Registered reps are not the only ones facing significant cost increases if the SEC decides to go through with a uniform fiduciary standard and regulatory harmonization between RIAs and broker-dealers. In a letter to the commission, Schwab Advisor Services found that the cost of complying with a uniform standard could cost the RIA industry over $1 billion.
In response to the SEC’s March request for information on the impact of a uniform fiduciary standard and harmonization, Schwab calculated it would cost a RIAs total of $174,560 to implement in the first year and $117,153 annually after that. Schwab based the conclusion on data pulled from 834 firms in a May survey. Taking into account the approximately 10,500 RIAs registered with the SEC, Schwab estimated the rule change would cost the industry over $1.83 billion in setup and first-year costs, with another $1.23 billion estimated for each following year.
Within the SEC’s request, there are really two major questions that people need to separate, says fi360’s general counsel Byron Bowman. The first is whether or not to hold brokers to a fiduciary standard. The second is the harmonization of the rules between broker-dealers and RIAs—which model should be used as the industry standard?
If the SEC implements a broker-dealer rules-based standard on the RIA industry, RIAs told Schwab that “the proposed requirements for licensing, registration and continuing education would have the greatest burden, followed by books and records and supervision requirements, and then duty of care. Client communications and marketing would have the least impact,” Schwab’s letter explained to the Commission.
Further, RIAs with at least $90 million in assets could face a 150 percent increase in compliance costs during the first year of a rule’s implementation, and a 101 percent increase in the following years, Schwab found.

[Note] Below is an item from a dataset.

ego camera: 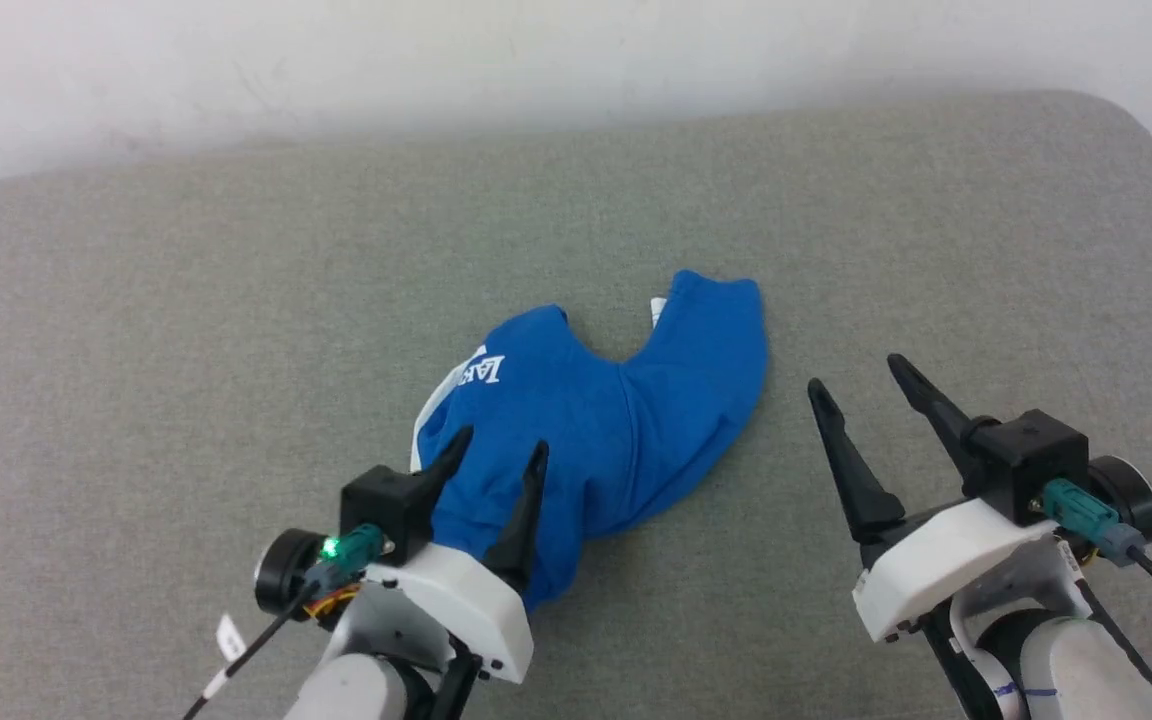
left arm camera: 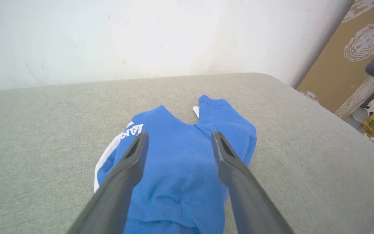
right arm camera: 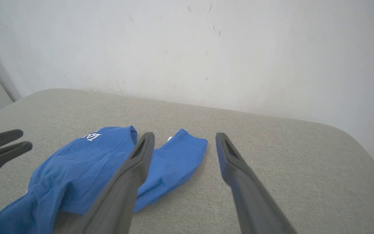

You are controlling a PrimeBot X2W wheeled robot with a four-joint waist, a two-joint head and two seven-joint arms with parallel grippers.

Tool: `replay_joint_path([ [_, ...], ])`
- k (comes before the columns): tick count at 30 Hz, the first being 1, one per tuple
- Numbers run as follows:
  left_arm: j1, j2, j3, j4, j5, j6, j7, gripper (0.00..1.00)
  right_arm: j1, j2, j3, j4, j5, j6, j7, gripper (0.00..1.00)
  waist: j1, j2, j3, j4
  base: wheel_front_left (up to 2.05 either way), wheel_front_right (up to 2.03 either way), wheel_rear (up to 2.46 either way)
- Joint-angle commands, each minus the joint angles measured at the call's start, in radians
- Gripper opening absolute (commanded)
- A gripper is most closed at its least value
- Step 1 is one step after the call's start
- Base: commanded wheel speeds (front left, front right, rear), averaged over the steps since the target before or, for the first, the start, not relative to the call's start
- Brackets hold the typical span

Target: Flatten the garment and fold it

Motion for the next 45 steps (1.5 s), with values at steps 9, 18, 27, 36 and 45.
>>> replay_joint_path([
  [9,0.025,0.061,0.090,-0.184,0.023,0.068,-0.023,1.00,0.033,0.003,-0.004,-0.003,0.009,-0.002,0.018,1.00,0.0000,-0.0001,-0.075,0.026,0.00,0.00,0.00],
  [18,0.117,0.134,0.239,-0.233,0.025,0.166,-0.051,1.00,0.067,0.001,-0.008,-0.013,0.013,-0.002,0.032,1.00,0.0000,-0.0001,-0.103,0.037,0.00,0.00,0.00],
  [27,0.205,0.170,0.292,-0.254,0.017,0.188,-0.077,1.00,0.015,-0.018,-0.071,0.077,0.029,-0.002,0.073,1.00,0.0000,-0.0001,-0.083,0.075,0.00,0.00,0.00],
  [36,0.165,0.142,0.275,-0.265,0.014,0.193,-0.104,1.00,-0.236,-0.143,0.037,0.352,0.141,-0.002,0.261,1.00,0.0000,-0.0001,-0.012,0.113,0.00,0.00,0.00],
  [45,0.079,0.117,0.261,-0.260,0.006,0.180,-0.143,1.00,-0.552,-0.271,0.278,0.577,0.369,-0.002,0.553,1.00,0.0000,-0.0001,0.101,0.161,0.00,0.00,0.00],
])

“If you add it all up, it’s pretty hefty,” says Schwab's deputy general counsel Christopher Gilkerson. Most advisors will agree that they need to act in the best interest of the client, he added, but cumbersome rules could pose significant burdens on both RIAs and clients. Schwab found that 88 percent of advisors believe their clients would be negatively impacted by rule harmonization, and 63 percent of RIAs responded they would likely deliver less customized client service if the harmonized rules were implemented.
Meanwhile, on the broker side of the aisle, costs are high to implement a uniform fiduciary standard, industry group SIFMA says. Based on responses from nine large broker-dealers, the organization estimated it would cost a firm $5 million to create and maintain compliance training programs under a uniform fiduciary. SIFMA also noted in its July 5 letter to the agency that 12 of the 16 firms surveyed estimated it would cost about $2 million per year to update those systems, procedures and programs. As a point of reference, the 18 firms surveyed by Schwab reported they spent an average of $4.6 million to comply with FINRA’s suitability Rule 2111, which took effect in July 2012.

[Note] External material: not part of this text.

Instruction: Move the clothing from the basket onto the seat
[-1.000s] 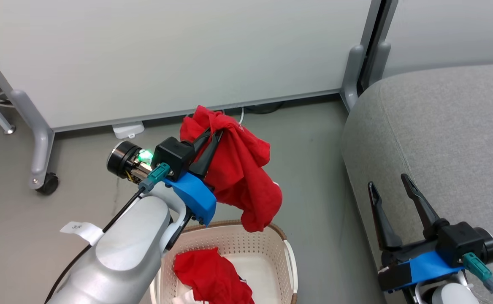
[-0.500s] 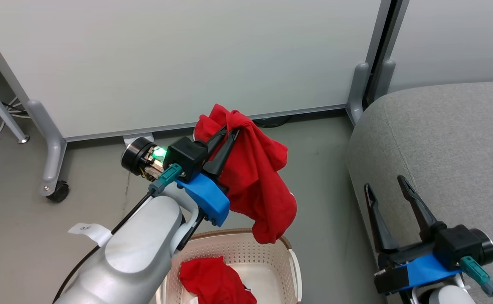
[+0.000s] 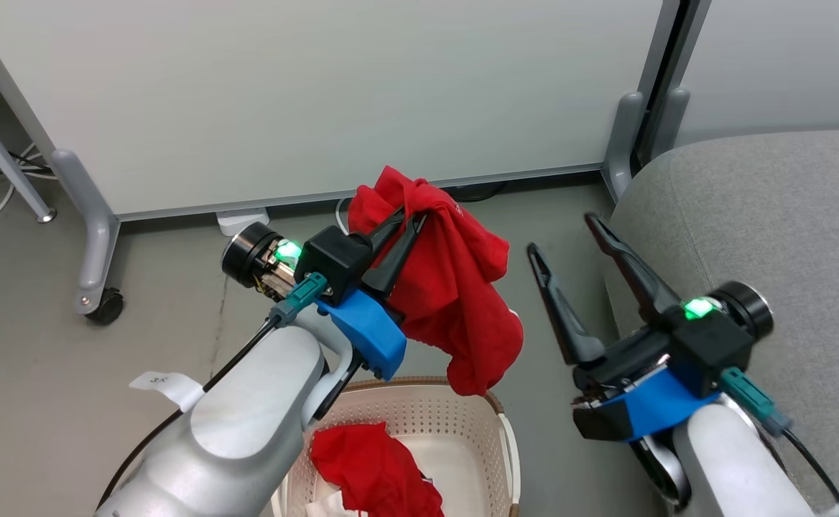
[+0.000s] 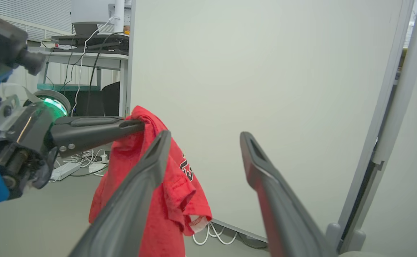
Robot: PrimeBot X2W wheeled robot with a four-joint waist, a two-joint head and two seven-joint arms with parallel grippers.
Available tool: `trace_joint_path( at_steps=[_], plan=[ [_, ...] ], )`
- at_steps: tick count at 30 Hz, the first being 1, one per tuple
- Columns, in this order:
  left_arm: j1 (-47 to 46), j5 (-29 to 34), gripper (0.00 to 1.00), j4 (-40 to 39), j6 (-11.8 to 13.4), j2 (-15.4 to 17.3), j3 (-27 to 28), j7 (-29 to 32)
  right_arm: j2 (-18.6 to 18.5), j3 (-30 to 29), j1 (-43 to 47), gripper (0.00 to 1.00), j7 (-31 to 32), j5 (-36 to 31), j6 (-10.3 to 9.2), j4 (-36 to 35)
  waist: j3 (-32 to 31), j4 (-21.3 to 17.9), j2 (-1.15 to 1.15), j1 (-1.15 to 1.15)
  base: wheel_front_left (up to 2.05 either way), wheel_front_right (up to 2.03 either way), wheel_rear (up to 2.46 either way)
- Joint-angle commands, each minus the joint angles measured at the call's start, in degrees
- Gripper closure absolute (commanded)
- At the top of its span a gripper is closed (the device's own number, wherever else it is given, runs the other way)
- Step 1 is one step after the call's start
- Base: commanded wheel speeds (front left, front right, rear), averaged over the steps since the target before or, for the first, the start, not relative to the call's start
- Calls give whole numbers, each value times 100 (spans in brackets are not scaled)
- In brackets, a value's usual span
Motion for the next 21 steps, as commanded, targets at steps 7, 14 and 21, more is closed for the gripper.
trace_joint_path(
  at_steps=[7, 14, 21],
  plan=[
    [-206, 40, 100, -35, 28, -66, -29, -40, 11, 644, -871, 0, -2, -95, 3, 668, 91, 81, -1, 0, 0, 0, 0],
    [-290, 89, 100, -52, 31, -152, -90, -54, 121, 903, -1386, 0, -1, -285, 3, 1670, 152, 176, -1, 0, 0, 0, 0],
    [-338, 107, 100, -79, 42, -210, -123, -70, 270, 945, -1634, 0, -2, -344, 3, 2452, 192, 238, -1, 0, 0, 0, 0]
  ],
)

A third of registered reps also believe that it would be very challenging to adhere to a fiduciary standard, according to March 2012 Aite report contained in the Financial Planning Coalition’s letter to the SEC last week. The report also found nearly 50 percent of both RIAs and registered reps believed a rule would result in increased compliance work and increase in the cost of advice.
“It’s all in the way in which the SEC implements the rule,” Gilkerson says. “[A Fiduciary standard] has to be narrowly tailored.”